“O mundo é Bom”
Daniela Abarca, Psicóloga e Coach, mãe da Malu e da Nina
Olá pessoal, em uma curta série de pequenos textos -
a qual nomeei “Perdi o compasso, como é mesmo que se dança?” - pretendo compartilhar com vocês como a antroposofia,
linha filosófica fundada por Rudolf Steiner em meados da década de 1890,
enxerga o desenvolvimento humano através das fases da vida, conceitos expostos
no livro Fases da Vida de Bernard Lievegoed (1905-1992).
A antroposofia prega que o
desenvolvimento humano é naturalmente ritmado. No entanto, sua plenitude só ocorrerá
se o levarmos conscientemente até o fim, o que significa empreendermos ao longo
da vida uma busca também pelo desenvolvimento interior através do nosso pensar,
do sentir e do querer.
Lievegoed1 aponta que o
caminho da vida é percorrido por três diferentes vias: a biológica, a
psicológica e a espiritual. No texto de hoje quero abordar a primeira, mais especificamente
a importância da primeira infância – até os 7 anos de vida, e os reveses que
vamos adquirindo ao atropelarmos este fluxo.

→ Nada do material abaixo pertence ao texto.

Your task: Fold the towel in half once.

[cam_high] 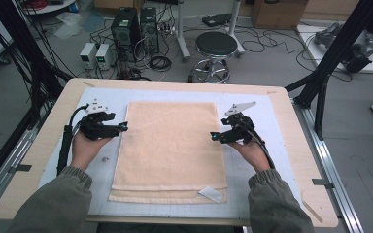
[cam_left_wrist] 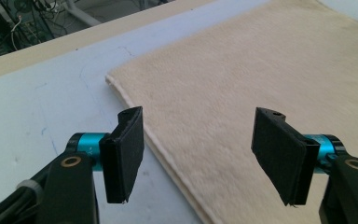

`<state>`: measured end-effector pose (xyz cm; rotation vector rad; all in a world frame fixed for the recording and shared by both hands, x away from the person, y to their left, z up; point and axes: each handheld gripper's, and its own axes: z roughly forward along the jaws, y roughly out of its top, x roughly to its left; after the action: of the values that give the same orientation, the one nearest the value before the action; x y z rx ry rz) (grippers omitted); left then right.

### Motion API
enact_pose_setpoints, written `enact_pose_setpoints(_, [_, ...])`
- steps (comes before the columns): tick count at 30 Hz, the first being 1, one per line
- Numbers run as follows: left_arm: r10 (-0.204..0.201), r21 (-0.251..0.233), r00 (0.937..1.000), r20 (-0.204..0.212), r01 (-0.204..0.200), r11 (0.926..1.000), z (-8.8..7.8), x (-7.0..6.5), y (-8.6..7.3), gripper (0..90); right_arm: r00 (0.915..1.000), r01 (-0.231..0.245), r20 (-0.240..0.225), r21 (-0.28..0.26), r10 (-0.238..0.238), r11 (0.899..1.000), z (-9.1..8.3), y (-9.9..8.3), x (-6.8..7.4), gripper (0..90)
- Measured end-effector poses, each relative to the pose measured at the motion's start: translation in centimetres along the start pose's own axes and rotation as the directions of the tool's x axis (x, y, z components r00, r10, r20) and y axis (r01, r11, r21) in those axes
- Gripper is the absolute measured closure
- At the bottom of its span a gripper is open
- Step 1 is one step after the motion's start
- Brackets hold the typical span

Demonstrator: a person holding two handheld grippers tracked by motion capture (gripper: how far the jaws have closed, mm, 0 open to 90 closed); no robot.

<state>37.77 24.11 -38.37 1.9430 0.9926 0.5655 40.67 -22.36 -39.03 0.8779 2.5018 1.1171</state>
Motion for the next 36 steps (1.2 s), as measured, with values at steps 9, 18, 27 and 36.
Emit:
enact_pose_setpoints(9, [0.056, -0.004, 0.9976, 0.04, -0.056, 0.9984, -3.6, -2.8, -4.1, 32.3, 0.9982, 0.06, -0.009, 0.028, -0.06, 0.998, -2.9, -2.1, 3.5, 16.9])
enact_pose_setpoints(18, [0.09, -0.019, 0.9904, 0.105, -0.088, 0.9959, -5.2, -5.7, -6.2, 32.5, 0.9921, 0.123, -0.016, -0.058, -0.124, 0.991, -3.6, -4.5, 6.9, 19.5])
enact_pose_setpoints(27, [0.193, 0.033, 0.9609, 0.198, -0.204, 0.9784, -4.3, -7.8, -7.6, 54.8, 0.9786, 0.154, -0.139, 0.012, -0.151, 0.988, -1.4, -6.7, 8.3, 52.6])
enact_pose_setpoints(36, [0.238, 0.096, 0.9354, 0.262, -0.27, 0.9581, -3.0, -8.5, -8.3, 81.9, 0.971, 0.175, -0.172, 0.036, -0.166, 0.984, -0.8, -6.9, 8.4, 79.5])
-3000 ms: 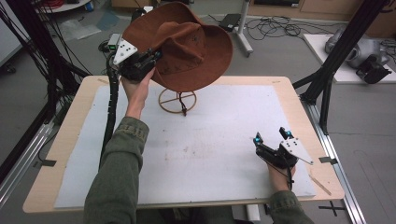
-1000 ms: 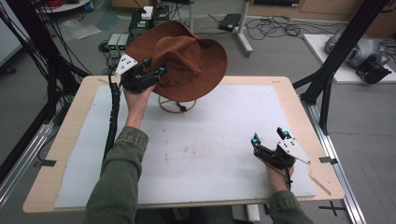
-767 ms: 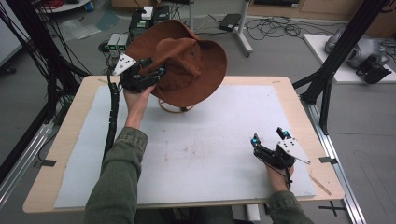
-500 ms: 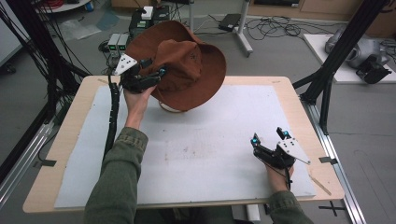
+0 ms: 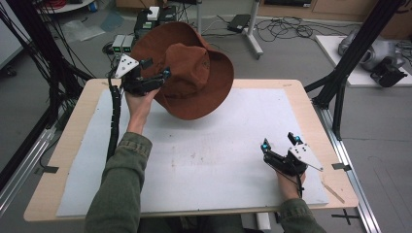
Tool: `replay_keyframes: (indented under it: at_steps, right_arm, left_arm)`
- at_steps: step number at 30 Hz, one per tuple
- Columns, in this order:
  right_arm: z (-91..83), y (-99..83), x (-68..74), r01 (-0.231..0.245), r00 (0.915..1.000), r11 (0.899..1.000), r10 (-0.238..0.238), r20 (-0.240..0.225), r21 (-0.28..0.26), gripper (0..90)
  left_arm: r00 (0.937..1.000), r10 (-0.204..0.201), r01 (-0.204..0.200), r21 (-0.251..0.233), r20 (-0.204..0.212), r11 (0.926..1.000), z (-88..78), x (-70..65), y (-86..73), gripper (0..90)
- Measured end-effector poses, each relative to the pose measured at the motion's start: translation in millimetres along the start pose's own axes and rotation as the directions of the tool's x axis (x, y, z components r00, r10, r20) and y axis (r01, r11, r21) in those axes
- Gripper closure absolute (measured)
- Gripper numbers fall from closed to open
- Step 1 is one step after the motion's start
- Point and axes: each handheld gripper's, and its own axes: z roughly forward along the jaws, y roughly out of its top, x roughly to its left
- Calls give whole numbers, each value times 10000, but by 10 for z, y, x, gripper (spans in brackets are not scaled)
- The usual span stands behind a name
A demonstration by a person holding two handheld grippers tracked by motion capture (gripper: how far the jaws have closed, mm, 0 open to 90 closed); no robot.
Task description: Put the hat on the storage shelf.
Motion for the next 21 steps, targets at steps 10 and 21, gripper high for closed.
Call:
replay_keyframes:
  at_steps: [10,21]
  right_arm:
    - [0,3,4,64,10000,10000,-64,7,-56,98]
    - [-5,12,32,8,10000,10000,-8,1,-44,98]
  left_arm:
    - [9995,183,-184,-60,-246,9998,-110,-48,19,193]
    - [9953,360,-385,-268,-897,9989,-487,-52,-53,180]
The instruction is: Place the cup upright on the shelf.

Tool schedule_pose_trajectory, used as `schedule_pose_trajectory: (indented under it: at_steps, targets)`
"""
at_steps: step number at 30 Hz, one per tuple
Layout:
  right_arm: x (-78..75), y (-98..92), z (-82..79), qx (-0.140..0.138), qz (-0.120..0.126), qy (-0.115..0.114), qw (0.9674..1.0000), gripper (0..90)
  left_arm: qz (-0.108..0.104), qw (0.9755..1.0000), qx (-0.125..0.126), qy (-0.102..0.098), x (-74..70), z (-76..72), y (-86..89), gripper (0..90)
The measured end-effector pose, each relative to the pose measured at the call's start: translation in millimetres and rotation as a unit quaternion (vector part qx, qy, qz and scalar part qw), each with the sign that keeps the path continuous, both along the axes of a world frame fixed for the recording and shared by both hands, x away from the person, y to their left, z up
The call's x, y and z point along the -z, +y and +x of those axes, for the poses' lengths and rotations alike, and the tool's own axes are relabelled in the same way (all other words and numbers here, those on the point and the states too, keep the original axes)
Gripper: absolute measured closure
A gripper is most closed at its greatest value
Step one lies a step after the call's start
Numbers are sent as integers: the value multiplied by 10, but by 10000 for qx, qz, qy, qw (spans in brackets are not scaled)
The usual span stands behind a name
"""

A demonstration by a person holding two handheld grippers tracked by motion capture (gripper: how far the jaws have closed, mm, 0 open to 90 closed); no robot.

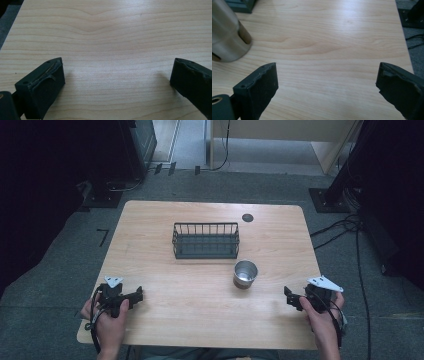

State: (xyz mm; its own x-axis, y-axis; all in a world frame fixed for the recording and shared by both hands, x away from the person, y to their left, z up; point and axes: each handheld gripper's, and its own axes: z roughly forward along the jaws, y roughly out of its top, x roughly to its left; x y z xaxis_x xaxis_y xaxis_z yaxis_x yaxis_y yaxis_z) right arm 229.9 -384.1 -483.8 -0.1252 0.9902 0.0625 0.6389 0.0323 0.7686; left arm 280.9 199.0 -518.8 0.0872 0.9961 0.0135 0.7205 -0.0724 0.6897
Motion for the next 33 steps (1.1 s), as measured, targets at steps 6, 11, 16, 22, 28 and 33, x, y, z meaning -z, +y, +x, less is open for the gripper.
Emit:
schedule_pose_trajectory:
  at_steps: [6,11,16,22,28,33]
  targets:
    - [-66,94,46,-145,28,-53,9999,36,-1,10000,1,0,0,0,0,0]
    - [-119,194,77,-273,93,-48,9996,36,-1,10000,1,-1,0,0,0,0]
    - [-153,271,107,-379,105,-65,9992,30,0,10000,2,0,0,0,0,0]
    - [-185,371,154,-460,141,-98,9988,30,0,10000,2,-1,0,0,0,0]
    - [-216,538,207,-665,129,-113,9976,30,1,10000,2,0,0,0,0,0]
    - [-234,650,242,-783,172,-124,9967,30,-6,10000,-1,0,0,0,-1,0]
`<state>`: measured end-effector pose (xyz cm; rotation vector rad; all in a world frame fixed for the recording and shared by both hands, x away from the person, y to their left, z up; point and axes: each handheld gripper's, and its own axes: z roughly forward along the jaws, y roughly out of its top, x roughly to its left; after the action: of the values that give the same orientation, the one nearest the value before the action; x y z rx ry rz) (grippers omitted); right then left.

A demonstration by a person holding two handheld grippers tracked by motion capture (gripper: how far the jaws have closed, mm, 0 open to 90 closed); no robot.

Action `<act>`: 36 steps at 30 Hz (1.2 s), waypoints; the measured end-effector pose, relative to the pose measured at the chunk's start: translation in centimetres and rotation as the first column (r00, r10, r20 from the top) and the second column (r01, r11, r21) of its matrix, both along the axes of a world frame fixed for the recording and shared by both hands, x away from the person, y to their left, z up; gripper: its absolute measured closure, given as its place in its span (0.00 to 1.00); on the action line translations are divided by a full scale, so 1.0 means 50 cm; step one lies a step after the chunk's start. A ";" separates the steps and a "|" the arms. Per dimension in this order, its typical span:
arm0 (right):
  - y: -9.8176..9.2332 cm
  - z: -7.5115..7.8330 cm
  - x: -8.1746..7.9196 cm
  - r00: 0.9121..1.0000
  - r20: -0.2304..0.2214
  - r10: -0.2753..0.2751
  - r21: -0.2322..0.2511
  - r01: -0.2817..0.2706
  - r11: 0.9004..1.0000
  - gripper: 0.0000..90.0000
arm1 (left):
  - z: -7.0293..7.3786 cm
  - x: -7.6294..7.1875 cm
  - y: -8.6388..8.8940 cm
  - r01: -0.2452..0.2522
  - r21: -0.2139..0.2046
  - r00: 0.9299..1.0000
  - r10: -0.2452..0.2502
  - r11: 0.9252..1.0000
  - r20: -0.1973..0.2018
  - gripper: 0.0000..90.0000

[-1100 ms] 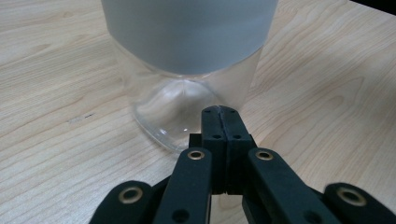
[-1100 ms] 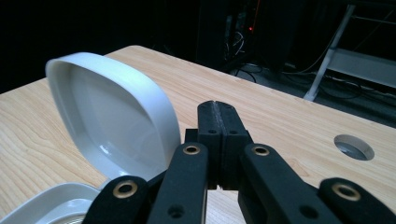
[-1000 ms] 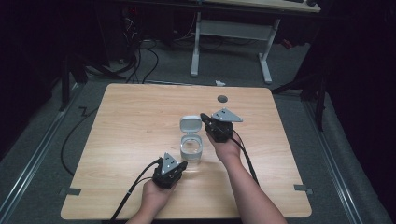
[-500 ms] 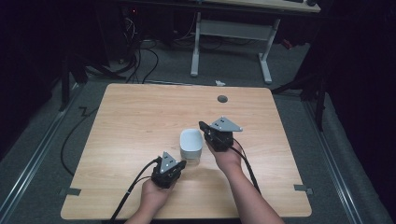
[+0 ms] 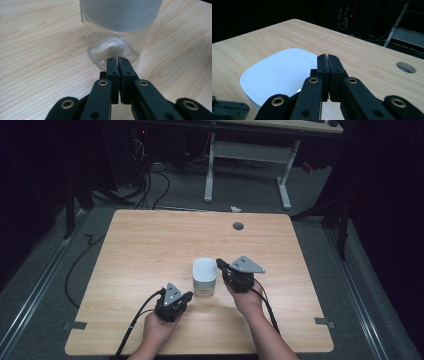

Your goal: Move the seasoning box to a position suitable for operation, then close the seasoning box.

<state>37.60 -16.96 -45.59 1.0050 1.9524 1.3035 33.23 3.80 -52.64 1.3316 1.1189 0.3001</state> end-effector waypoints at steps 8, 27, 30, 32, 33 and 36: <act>-0.040 -0.017 -0.025 0.999 -0.002 -0.036 -0.007 0.036 0.999 0.94 | 0.008 0.000 0.075 -0.017 0.052 1.000 0.016 0.999 0.022 0.89; -0.236 -0.113 -0.112 0.965 -0.081 -0.249 -0.040 0.246 0.968 0.78 | -0.006 0.018 0.317 -0.291 0.035 0.957 0.291 0.956 -0.009 0.63; -0.259 -0.122 -0.133 0.954 -0.039 -0.297 -0.090 0.293 0.952 0.70 | -0.012 0.017 0.307 -0.285 0.064 0.958 0.286 0.956 -0.001 0.62; -0.273 -0.124 -0.147 0.950 -0.021 -0.313 -0.085 0.310 0.947 0.66 | -0.016 0.015 0.296 -0.280 0.093 0.960 0.280 0.956 0.009 0.62; -0.277 -0.126 -0.151 0.949 -0.022 -0.315 -0.083 0.312 0.946 0.64 | -0.015 0.013 0.290 -0.278 0.095 0.960 0.279 0.956 0.011 0.61; -0.285 -0.130 -0.157 0.948 -0.041 -0.315 -0.088 0.311 0.946 0.61 | -0.011 0.009 0.276 -0.270 0.100 0.963 0.269 0.958 0.026 0.60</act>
<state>29.74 -31.21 -52.09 1.2620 1.7784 1.0218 33.68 17.58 -53.17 1.2638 1.2911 0.5717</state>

Vale lembrar que é na primeira
infância que estamos abertos às impressões externas e ao aprendizado pela
imitação. Desta forma, Lievegoed1 afirma que os principais elementos
que devemos dar à criança são os sentidos de autoconfiança, de convicção e
segurança.
A autoconfiança e convicção vêm
de uma vida rítmica e da consistência nos encontros com o outro. Já a segurança
vem do amor caloroso de seu ambiente. Em outras palavras, à criança deve ser
dado um sentido básico de que o mundo é bom.
Lievegoed1 fala da
importância da vida rítmica neste processo, um elemento importante para o
desenvolvimento da confiança e posteriormente da autoconfiança. A criança deve
ter, desde seus primeiros meses de vida, uma rotina estabelecida: a hora de
despertar, de se alimentar, de brincar, de tomar banho. A repetição do ritual
irá aos poucos estabelecendo confiança na relação com o adulto, e ela vai
percebendo naturalmente que há um ciclo, já espera e já sabe o que virá depois.
Embora seja difícil estabelecer rotinas
em meio a tantas exigências atuais, o esforço vale a pena. No mundo real, este
papel nem sempre pode ser cumprido pela mãe ou pelo pai, ou, ainda, sempre pela
mesma pessoa. O importante é prezar pela realização do ritual. Posteriormente,
na vida adulta, nossa facilidade ou dificuldade em lidar com compromissos, nossa
tendência à organização e planejamento advém desta fase.
É também no ambiente familiar que
vivemos nosso primeiro campo de provas. O sentimento de ser bem-vindo é
essencial ao ser humano e fundamental ao seu desenvolvimento. Um bebê expressa
com naturalidade suas necessidades de alimento, calor, proteção. É a saciedade
destes desejos o ponto de partida para a sua segurança. Mais tarde, é ainda no
terreno familiar que exercitamos a aceitação, que somos apresentados às normas
sociais, aos valores, às crenças, e à tão importante censura.
A ausência de autoconfiança, o
sentimento de insuficiência, ou ainda de menor valia presentes em tantos de nós
podem ter raízes nesta época. A falta do cuidado – cuidado que também pode ser
um tipo de manifestação de amor – e de afeto traz o sentimento de insegurança e
desproteção, como se alguma expectativa, que nem sabemos ao certo qual é, ficasse
em aberto.
Aqui também temos uma face da
patologia social que estamos vivendo, sobretudo a pressão para que, desde cedo,
nossas crianças sejam “crianças de sucesso”: inteligentes, bonitas, saudáveis,
alegres, exemplares em seu desempenho escolar. Patologia que deflagra a
necessidade de nós - adultos, pais, professores e a quem mais couber - de conter
nossas próprias expectativas, os sonhos ainda não concretizados e deixar livres
as crianças a fim de que possam descobrir a si mesmas e se tornar tudo aquilo
que seu potencial lhes reserva.
1 Lievegoed,Bernard; Fases da Vida, crises e
desenvolvimento da individualidade; 3ª. Ed; São Paulo; Antroposófica, 1994.